Say how many lines in the data below contain the word "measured", and give no other text.

SUPPLIED MATERIAL:
-------
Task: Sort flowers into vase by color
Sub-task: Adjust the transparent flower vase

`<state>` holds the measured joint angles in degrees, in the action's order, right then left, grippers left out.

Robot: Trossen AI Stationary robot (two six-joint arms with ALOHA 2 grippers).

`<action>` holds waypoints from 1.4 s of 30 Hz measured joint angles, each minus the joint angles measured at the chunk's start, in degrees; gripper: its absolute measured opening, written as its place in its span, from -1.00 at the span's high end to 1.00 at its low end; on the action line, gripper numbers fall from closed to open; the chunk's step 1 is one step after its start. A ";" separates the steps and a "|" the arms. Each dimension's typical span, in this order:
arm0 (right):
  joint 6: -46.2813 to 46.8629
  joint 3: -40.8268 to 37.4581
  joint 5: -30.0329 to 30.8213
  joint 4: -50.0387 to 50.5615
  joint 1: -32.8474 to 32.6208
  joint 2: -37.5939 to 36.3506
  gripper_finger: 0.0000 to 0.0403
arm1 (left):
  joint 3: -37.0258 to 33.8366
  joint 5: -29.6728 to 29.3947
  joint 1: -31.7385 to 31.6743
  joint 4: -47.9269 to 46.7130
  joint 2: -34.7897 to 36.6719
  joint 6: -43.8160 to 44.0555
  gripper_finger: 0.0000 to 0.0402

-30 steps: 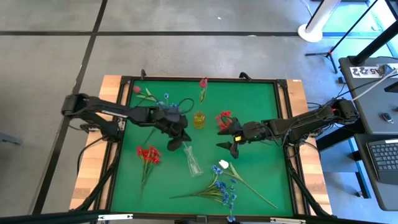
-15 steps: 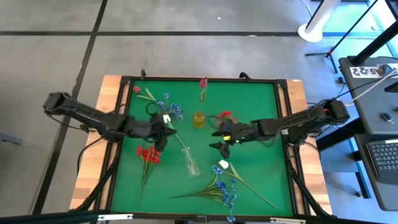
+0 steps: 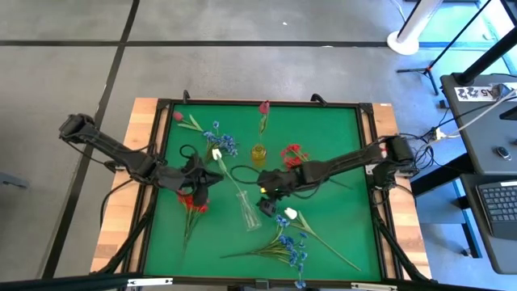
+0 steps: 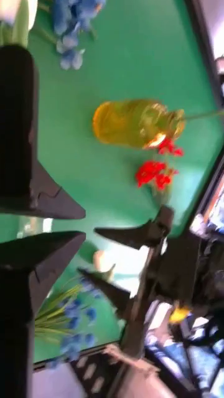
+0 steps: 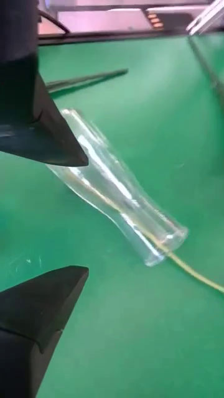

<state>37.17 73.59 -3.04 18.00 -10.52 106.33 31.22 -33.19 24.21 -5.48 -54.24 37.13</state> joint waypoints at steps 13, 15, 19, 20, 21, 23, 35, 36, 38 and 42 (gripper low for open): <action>8.40 17.59 6.47 10.60 0.49 13.00 -0.36 | 0.00 0.70 0.70 -6.06 -0.50 1.74 0.13; 9.61 19.13 7.62 11.44 0.57 14.94 -0.36 | 0.00 0.70 0.70 -6.22 -0.50 1.60 0.09; 13.22 21.25 8.10 11.55 0.57 18.37 -0.36 | 0.00 0.70 0.70 -6.96 -0.32 -0.07 0.06; 13.99 21.59 8.10 11.52 0.56 19.12 -0.36 | 0.00 0.68 0.70 -7.30 -0.32 -0.37 0.06; 14.79 21.83 8.11 11.25 0.55 19.73 -0.36 | 0.00 0.72 0.70 -8.08 -0.32 -0.70 0.07; 15.83 21.92 8.07 10.61 0.55 20.45 -0.36 | 0.00 0.72 0.70 -9.35 -0.14 -1.25 0.07; 16.56 21.80 10.02 13.34 0.44 21.34 0.09 | 0.00 0.67 0.68 -14.69 1.03 -1.73 0.07; 16.56 21.80 10.07 13.31 0.44 21.34 0.11 | 0.00 0.67 0.68 -14.60 1.14 -1.78 0.07; 16.57 21.80 10.29 13.22 0.44 21.33 0.11 | 0.00 0.74 0.68 -14.91 1.75 -2.39 0.07; 16.39 21.76 12.96 13.01 0.33 21.10 0.11 | 0.00 0.72 0.68 -14.76 4.38 -3.57 0.07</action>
<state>53.56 95.35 9.92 31.00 -10.20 127.43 31.22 -32.47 24.88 -20.24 -49.86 33.56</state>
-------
EXERCISE RESULT:
2